2)呼びかけに応えて行動する(15-16)
彼らは天使の奇妙な呼びかけを疑うことなく信じて、行動しました。15-16節です
天使たちが離れて天に去ったとき、羊飼いたちは、「さあ、ベツレヘムへ行こう。主が知らせてくださったその出来事を見ようではないか」と話し合った。そして急いで行って、マリアとヨセフ、また飼い葉桶に寝かせてある乳飲み子を探し当てた。(15-16)
神様がしてくださることに対する好奇心、期待が私たちの行動の力です。今の時代に生きる私たちにはそれが欠けているのではないでしょうか?神様がいろいろな人を通して、あるいは聖書を読んでいる時に教えてくださっても、自分の思い込みなのではないか?単なる自分の願望ではないかと考え、リスクを恐れて神様がストップする前から、なかなか自分から行動に移ろうとはしないのです。御心を良く知ることのできる人になる方法はたった一つしかありません。それは失敗を恐れないことです。
3)記憶にとどめる(17-19)
その光景を見て、羊飼いたちは、この幼子について天使が話してくれたことを人々に知らせた。聞いた者は皆、羊飼いたちの話を不思議に思った。しかし、マリアはこれらの出来事をすべて心に納めて、思い巡らしていた。(17-19)
マリアはその時その時、神様がなさることを理解できていたわけではありません。 しかしその時は理解出来なくても起きたことを心に納めました。 イエス様が救い主としての活動を始められてからも、彼女にとっては理解できない、納得できないことがイエス様の活動には多くあったのです。それでも彼女はあの十字架の元にまでイエス様について行きました。彼女がそうすることが出来たのは、イエス様についての最初の出来事が預言の通りであったことを、その時その時思い起こすことが出来たからです
4)再び日常生活の中へ(20-21)
羊飼いたちは、見聞きしたことがすべて天使の話したとおりだったので、神をあがめ、賛美しながら帰って行った。八日たって割礼の日を迎えたとき、幼子はイエスと名付けられた。これは、胎内に宿る前に天使から示された名である。(20-21)

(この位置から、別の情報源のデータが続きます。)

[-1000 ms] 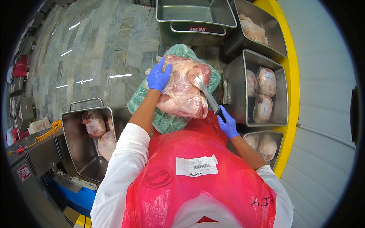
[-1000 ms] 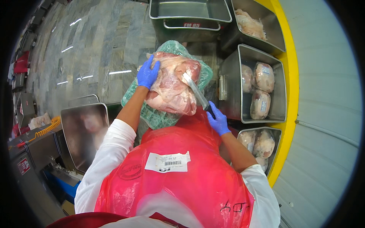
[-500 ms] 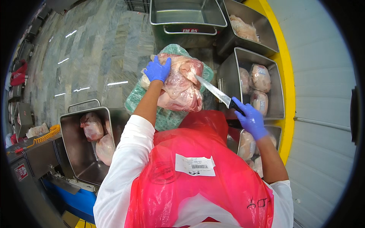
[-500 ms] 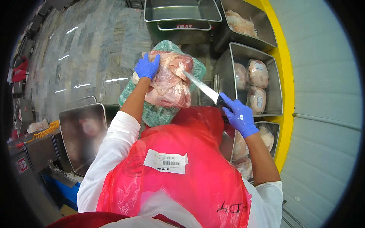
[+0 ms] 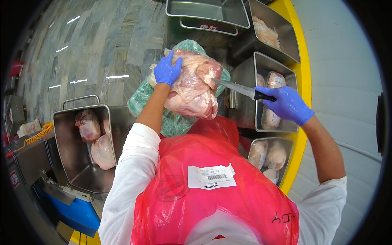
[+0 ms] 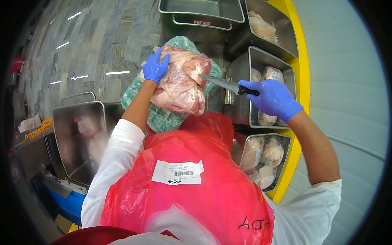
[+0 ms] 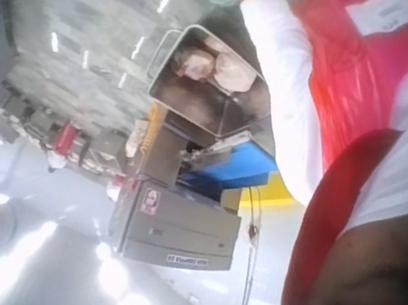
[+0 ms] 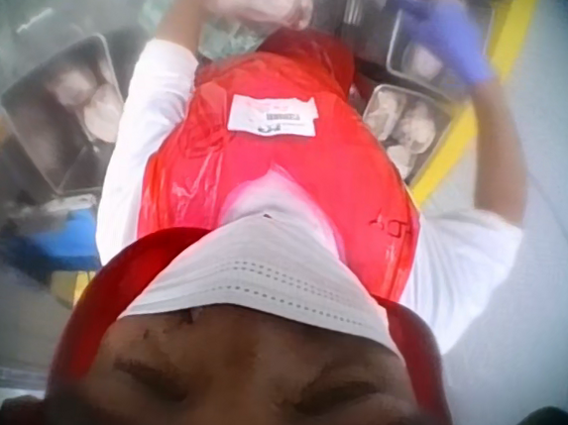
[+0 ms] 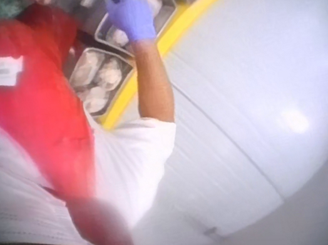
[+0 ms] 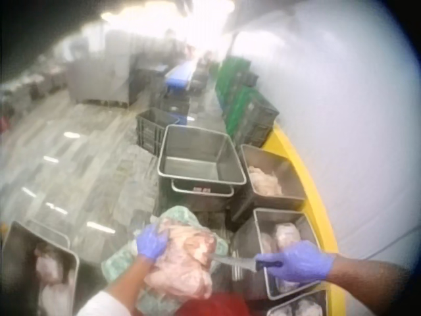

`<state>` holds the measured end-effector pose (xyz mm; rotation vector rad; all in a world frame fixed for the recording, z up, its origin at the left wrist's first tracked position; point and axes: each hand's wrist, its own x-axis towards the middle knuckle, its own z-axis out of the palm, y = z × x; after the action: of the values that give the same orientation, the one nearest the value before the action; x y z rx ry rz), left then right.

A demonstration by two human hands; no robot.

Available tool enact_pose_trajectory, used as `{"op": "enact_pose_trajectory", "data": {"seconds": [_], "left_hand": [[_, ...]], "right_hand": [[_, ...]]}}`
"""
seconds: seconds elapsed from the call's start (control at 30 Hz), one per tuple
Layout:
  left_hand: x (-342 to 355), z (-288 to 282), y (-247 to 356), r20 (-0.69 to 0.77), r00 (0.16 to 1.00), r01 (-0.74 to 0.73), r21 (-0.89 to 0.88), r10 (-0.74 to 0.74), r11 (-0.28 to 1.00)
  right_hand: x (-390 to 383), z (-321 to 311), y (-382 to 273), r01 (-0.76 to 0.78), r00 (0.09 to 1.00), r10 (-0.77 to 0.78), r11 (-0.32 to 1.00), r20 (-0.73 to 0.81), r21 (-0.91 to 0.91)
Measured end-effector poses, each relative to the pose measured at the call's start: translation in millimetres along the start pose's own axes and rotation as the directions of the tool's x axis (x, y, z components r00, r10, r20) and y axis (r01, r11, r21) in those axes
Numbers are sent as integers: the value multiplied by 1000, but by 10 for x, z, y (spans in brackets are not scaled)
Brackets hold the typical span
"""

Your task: The person removes a large piece of raw meat from a plastic bag, places it on a green cutting board, and uses a knife to trim fat and connective tissue from the meat. The trimmed pieces are placed into a metal bin.

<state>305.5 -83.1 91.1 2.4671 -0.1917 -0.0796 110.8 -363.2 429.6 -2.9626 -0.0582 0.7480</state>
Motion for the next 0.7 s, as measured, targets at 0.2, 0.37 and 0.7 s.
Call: {"op": "enact_pose_trajectory", "data": {"seconds": [0.2, 0.37, 0.7], "left_hand": [[0, 106, -116, -49, 997, -69, -28, 67, 997], [-12, 147, -148, -79, 992, -98, -32, 96, 995], [32, 117, -118, 24, 998, -62, -105, 64, 993]], "right_hand": [[386, -257, 36, 38, 991, -43, 998, 126, 41], [404, -78, 79, -30, 988, 9, 991, 154, 131], [-135, 2500, 498, -39, 940, 217, 835, -262, 548]]}}
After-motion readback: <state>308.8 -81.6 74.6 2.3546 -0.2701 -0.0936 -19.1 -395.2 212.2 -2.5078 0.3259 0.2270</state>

この部分を読む時、私はいつも私たちが日曜の朝ごとにここにつどっていることを思いうかべます。たった2時間ですが曰常から離れて主に向って歌い、神の言をメッセージを通して聞き、そして日常の中に帰ってゆく。人は日曜礼拝の中でだけクリスチャンであるのではなく、むしろ残りの6日間を日常生活の中で証人として歩めるように、日曜の礼拝から一週間を始めます。私たちの日常生活の中でこそ、キリストの香りを放って歩むことが大切です。
メッセージのポイント
クリスマスのエピソードは遠い昔のイスラエルの出来事として、自分には関わりのない事のように思える人のほうが多いこの国ですが、イエス様はすべての人のために人となられた神様です。あなたが聞こうとするなら、あの夜、歴史の中に突入された神様、イエス様は今もあなたの人生に素晴らしい変化を起こす言葉を与えてくださいます。それは特別な宗教的雰囲気の中で起こることではなく、あなたの日常の中で起こることです。イエス様の言葉によって日々変えられる私たちは、その変化を日常の中で生かしてゆくことができます。イエスキリストはあなたのために生まれた方なのです。
話し合いのヒント
1)イエス様がお生まれになったとき、王家の立派なベッドではなく馬小屋の飼葉桶だったことをどう感じますか?
2)日々の生活の中で、神様が呼びかけておられるのを意識したことはありますか?